A new anticancer immunotherapy using chimeric antigen receptor (CAR) T-cells has been developed that targets tumors as well as blood-borne cancer cells. Still in clinical development, it exhibits no toxicity and extremely tight targeting. If this therapy develops as expected, it could be a ground-breaking development for oncologists everywhere.
The therapy, developed at the University of Pennsylvania (UoP) lab of Carl June, MD, is the first to target the carbohydrates of glycoproteins by CAR-T cells. Dubbed glycoCARs, “this approach allows us to target solid tumors for first time with engineered T cells that don’t pose any toxicity to normal tissue,” noted first author Avery Posey, Jr., PhD. “This is revolutionary.
“Currently, adoptive immunotherapy uses patients’ own cells to target cancer. That’s very effective in refractory pediatric and adult leukemia. In pediatric patients, 93 percent went into remission after treatment, even after failing other cancer therapies,” Dr. Posey said.
As he explained, “The T cells target the CD19 protein on the surface of leukemia cells. That marker also is on the surface of normal B cells. Therefore, both normal and leukemia cells are eradicated.
The resulting B cell lymphopenia can be overcome by gamma-globulin supplementation. It’s a tolerable condition,” he said. That approach is viable for leukemia and probably other hemopoietic diseases.
“The approach of targeting proteins shared between normal tissues and cancer, however, doesn’t work well for targeting solid tumors, particularly those of the kidney, liver, lung or other vital organs,” he continued.
Some of these engineered T cell therapies have unexpectedly targeted normal tissue within vital organs, triggering serious adverse events, including death. “Realizing that, other research groups have designed suicide systems, transiently expressed the CAR-T cells or established other mechanisms to improve the safety profile of their therapeutic.
Targeting solved with glycosylation
“Our approach adds a layer of complexity that appreciates cancer-specific glycosylation,” Posey said. The CAR-T cells use the 5E5 monoclonal antibody to target a specific surface protein (MUC-1) that has shortened carbohydrate molecules on the surface of cells so, “although normal cells have the same glycoprotein on their surface, the carbohydrates look different.” Consequently, only cancer cells are targeted.
To test that design, “we took normal and abnormal glycosylated cells and put them in a test tube with cancer-specific glycoCAR-T cells. The CAR-T cells killed only the abnormal cells. There was no bystander effect,” Posey said. In subsequent studies, mice treated with this glycoCAR therapy survived 113 days after treatment, while two-thirds of those treated with control, nonspecific CAR-T cells perished before the experiment concluded.
The penetration of T cell therapies like these into solid tumors hasn’t been addressed yet in this work.

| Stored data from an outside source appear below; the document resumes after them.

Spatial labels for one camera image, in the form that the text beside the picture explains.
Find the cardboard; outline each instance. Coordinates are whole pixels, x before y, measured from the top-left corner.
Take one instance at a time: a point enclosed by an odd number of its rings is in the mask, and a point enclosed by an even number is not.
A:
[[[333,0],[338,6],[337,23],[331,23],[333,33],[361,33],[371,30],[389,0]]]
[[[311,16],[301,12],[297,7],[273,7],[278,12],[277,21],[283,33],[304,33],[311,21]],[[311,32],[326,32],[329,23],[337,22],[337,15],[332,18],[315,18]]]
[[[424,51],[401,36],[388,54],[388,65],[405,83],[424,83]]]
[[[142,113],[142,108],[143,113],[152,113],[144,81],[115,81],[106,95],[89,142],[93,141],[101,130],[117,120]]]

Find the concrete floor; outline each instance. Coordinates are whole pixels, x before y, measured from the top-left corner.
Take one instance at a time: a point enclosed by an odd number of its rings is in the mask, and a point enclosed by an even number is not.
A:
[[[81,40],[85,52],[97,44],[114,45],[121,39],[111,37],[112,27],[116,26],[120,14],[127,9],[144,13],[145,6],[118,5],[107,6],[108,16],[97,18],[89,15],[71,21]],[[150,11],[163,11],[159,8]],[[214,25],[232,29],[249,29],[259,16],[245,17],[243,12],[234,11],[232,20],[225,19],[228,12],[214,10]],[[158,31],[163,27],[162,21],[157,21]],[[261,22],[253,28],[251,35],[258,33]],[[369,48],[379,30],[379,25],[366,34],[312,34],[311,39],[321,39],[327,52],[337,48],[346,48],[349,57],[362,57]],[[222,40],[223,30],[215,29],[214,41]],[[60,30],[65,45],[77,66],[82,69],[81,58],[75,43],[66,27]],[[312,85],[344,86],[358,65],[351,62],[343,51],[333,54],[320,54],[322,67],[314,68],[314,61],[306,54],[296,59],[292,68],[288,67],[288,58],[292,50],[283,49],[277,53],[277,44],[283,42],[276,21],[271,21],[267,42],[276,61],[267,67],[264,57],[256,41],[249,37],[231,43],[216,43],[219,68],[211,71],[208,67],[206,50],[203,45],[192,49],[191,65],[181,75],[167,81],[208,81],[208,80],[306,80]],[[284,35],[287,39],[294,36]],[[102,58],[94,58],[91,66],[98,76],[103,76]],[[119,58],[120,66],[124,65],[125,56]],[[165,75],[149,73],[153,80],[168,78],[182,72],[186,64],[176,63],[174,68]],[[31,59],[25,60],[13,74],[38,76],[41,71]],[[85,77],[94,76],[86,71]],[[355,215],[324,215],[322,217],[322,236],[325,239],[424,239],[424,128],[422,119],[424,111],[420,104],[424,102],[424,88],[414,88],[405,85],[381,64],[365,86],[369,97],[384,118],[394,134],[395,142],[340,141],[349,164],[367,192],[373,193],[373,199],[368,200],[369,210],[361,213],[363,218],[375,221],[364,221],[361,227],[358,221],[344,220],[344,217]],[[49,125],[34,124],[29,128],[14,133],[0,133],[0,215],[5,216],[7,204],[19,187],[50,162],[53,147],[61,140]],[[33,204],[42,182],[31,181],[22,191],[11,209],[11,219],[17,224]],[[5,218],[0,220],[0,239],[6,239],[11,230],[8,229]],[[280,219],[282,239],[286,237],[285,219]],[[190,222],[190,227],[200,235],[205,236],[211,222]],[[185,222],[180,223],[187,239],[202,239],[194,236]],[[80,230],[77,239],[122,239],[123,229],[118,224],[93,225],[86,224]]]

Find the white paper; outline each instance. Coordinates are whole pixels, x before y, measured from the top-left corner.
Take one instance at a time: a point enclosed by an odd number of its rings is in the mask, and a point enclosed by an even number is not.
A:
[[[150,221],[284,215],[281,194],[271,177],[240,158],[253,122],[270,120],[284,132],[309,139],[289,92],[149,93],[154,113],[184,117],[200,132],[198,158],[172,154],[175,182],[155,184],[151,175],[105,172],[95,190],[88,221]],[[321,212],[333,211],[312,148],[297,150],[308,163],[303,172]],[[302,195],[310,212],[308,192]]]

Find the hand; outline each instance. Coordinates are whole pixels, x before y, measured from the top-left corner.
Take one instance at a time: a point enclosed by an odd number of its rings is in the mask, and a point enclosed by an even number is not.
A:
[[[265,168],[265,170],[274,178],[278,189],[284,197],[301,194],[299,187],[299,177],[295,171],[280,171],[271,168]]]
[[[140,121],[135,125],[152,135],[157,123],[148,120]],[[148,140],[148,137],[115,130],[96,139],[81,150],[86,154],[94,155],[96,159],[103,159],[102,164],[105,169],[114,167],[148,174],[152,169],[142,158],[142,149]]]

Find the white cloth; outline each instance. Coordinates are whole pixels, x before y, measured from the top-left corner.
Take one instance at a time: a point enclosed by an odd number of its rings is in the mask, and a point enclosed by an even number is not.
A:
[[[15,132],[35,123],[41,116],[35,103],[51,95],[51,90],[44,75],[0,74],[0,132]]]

That is a challenge throughout immunotherapy and will be addressed in the future. The ultimate goal is to develop highly specific and effective cancer therapeutics with dramatically less toxicity.

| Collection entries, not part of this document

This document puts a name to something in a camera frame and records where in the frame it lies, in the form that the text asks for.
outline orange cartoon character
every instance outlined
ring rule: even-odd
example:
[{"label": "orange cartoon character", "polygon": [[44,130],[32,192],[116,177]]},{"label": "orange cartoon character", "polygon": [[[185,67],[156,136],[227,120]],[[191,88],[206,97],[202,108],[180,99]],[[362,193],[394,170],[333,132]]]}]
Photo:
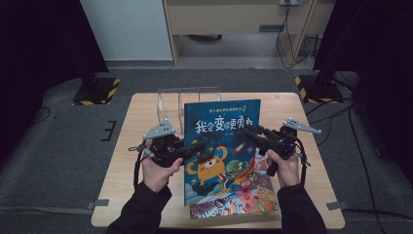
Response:
[{"label": "orange cartoon character", "polygon": [[228,150],[224,146],[218,146],[216,149],[222,150],[221,158],[217,155],[207,155],[200,158],[198,169],[194,171],[192,167],[194,162],[190,162],[186,166],[186,171],[191,175],[197,175],[198,179],[201,181],[201,185],[204,185],[204,182],[210,178],[218,176],[220,179],[226,178],[225,176],[225,164],[224,159],[228,155]]}]

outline hand
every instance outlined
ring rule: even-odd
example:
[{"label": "hand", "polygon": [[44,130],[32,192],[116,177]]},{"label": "hand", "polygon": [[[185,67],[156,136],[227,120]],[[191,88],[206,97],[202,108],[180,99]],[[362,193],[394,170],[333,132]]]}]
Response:
[{"label": "hand", "polygon": [[300,183],[297,157],[289,157],[288,160],[284,160],[278,153],[271,149],[267,151],[267,155],[268,158],[266,161],[269,167],[271,166],[273,161],[279,165],[279,169],[277,170],[277,177],[279,178],[280,188]]},{"label": "hand", "polygon": [[[146,147],[150,148],[152,140],[146,141]],[[182,163],[182,158],[178,158],[173,162],[170,168],[163,168],[152,161],[150,157],[142,160],[143,182],[154,192],[161,191],[167,185],[169,177],[179,171]]]}]

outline person's left hand
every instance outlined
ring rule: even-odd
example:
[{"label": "person's left hand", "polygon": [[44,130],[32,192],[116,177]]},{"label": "person's left hand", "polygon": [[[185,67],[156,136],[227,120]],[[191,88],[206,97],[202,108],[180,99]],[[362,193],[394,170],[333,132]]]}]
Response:
[{"label": "person's left hand", "polygon": [[[146,147],[150,148],[152,140],[146,141]],[[169,177],[179,171],[182,158],[178,158],[169,168],[163,168],[152,161],[150,157],[142,160],[143,182],[154,192],[161,191],[167,185]]]}]

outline book cover
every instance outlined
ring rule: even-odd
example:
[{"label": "book cover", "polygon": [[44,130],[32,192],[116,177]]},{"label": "book cover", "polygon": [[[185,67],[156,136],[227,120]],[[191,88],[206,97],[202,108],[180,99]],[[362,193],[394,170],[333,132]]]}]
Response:
[{"label": "book cover", "polygon": [[243,134],[243,128],[257,129],[260,106],[260,99],[185,103],[185,146],[206,142],[184,165],[184,203],[191,218],[279,208],[265,157]]}]

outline black curtain
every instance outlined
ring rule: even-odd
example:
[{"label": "black curtain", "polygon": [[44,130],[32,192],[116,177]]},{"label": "black curtain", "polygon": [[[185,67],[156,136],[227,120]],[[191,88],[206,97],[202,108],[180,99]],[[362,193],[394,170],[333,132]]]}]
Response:
[{"label": "black curtain", "polygon": [[50,87],[108,72],[79,0],[0,0],[0,164]]},{"label": "black curtain", "polygon": [[379,156],[395,159],[413,183],[412,16],[413,1],[337,0],[315,69],[357,72],[353,96]]}]

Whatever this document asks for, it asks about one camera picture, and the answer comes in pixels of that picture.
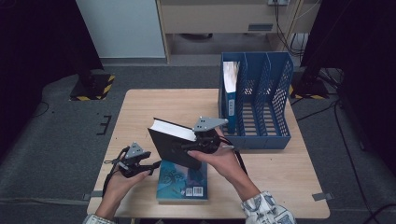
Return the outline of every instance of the wall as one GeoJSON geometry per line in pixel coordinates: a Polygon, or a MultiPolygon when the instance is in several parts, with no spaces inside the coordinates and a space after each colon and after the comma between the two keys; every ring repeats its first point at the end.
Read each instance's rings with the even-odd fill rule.
{"type": "Polygon", "coordinates": [[[155,0],[77,0],[100,58],[165,58],[155,0]]]}

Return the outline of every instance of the book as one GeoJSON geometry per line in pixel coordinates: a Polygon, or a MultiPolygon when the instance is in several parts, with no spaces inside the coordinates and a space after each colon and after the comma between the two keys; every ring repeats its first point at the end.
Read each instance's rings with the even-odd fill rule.
{"type": "Polygon", "coordinates": [[[197,170],[201,167],[201,162],[191,157],[183,149],[183,146],[191,145],[195,142],[196,136],[191,128],[154,118],[154,122],[148,128],[148,132],[161,159],[191,169],[197,170]]]}
{"type": "Polygon", "coordinates": [[[163,160],[157,185],[159,203],[204,203],[207,201],[207,163],[199,170],[163,160]]]}
{"type": "Polygon", "coordinates": [[[228,120],[228,133],[235,133],[236,115],[236,81],[239,70],[239,62],[223,62],[223,78],[226,101],[226,118],[228,120]]]}

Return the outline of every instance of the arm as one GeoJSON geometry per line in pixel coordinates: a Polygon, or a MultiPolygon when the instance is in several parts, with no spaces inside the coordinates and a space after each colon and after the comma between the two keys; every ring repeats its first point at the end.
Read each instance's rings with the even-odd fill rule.
{"type": "Polygon", "coordinates": [[[106,194],[96,213],[94,215],[88,215],[83,223],[113,223],[110,220],[114,218],[121,200],[135,184],[146,178],[149,173],[150,171],[146,171],[126,178],[120,172],[116,172],[108,182],[106,194]]]}
{"type": "Polygon", "coordinates": [[[288,223],[294,224],[293,214],[286,208],[277,205],[272,195],[260,192],[253,181],[242,170],[232,149],[222,147],[213,154],[200,151],[189,151],[189,155],[199,161],[212,165],[235,188],[242,201],[242,209],[247,215],[246,223],[288,223]]]}

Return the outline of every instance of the blue plastic organizer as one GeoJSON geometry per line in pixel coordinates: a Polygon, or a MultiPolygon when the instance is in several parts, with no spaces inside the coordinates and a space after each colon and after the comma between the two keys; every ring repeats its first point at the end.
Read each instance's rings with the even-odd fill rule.
{"type": "Polygon", "coordinates": [[[291,136],[285,104],[293,75],[287,52],[224,52],[219,79],[219,117],[226,118],[223,62],[240,62],[236,84],[236,132],[224,135],[236,147],[283,149],[291,136]]]}

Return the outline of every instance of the sleeve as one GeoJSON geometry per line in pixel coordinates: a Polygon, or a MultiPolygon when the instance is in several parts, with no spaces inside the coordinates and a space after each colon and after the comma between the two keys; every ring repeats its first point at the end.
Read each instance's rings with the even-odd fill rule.
{"type": "Polygon", "coordinates": [[[242,202],[241,205],[247,215],[246,224],[297,223],[294,215],[285,207],[277,205],[275,199],[268,191],[264,191],[242,202]]]}
{"type": "Polygon", "coordinates": [[[107,219],[104,219],[102,217],[98,217],[94,214],[87,215],[82,222],[82,224],[116,224],[113,221],[109,221],[107,219]]]}

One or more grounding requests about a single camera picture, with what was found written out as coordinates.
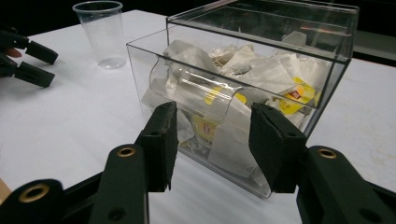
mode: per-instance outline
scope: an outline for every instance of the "white table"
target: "white table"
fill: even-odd
[[[125,43],[165,28],[165,17],[123,13]],[[56,75],[38,88],[0,79],[0,177],[11,189],[43,178],[67,189],[103,171],[108,152],[134,143],[145,123],[129,63],[97,67],[80,25],[30,38],[59,53],[55,65],[20,61]],[[352,60],[308,145],[343,152],[368,181],[396,191],[396,68]],[[178,154],[173,186],[150,193],[151,223],[301,223],[296,194],[262,200]]]

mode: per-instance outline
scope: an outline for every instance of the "plastic cup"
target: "plastic cup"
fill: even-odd
[[[122,3],[116,1],[92,1],[73,5],[98,65],[105,69],[117,69],[126,64],[121,9]]]

Dr. Posey said he foresees no challenges in transferring this work from the preclinical stage to the clinic. “We’re currently evaluating cancer types to determine the best histotype for clinical trials,” he said. The research group also is considering filing an IND, which, if filed soon, would allow clinical trials to begin in about one year.
Currently, Posey is creating additional glycoCARs in his own laboratory that can address more universal cancer targets. “We presume the CAR described wouldn’t target liver cancers, for example, because it doesn’t target the MUC-1 glycoprotein. We have recently made new glycoCARs that potentially have broader anti-tumor activity and are evaluating them now for efficacy,” Posey said. The 5E5 glycoCAR targets two O-linked hypoglycosylated epitopes on MUC-1. Details were outlined in the June 2016 issue of Immunity.
Posey is collaborating with researchers at the University of Copenhagen, who are developing new methods for targeting glycoproteins and other glycosylations. Copenhagen researchers also are co-founders of GO Therapeutics, an innovative biotech company focused around increasing the tumor specificity of immunotherapy using the glycoproteome. “GO is developing cancer-specific antibodies that would be great to evaluate as glycoCARs,” Posey said. The University of Pennsylvania has a licensing agreement with Novartis to study and commercialize CAR-T cells. Also, Dr. Posey and Dr. June are members of the Parker Institute for Cancer Immunotherapy, which supports the University of Pennsylvania’s cancer immunotherapy program.
“GlycoCARs represent a novel approach to cancer immunotherapy that hasn’t been attempted anywhere else,” Posey said. “We are interested in pursuing discussions with potential partners for new glycosylation-specific cancer therapeutics.”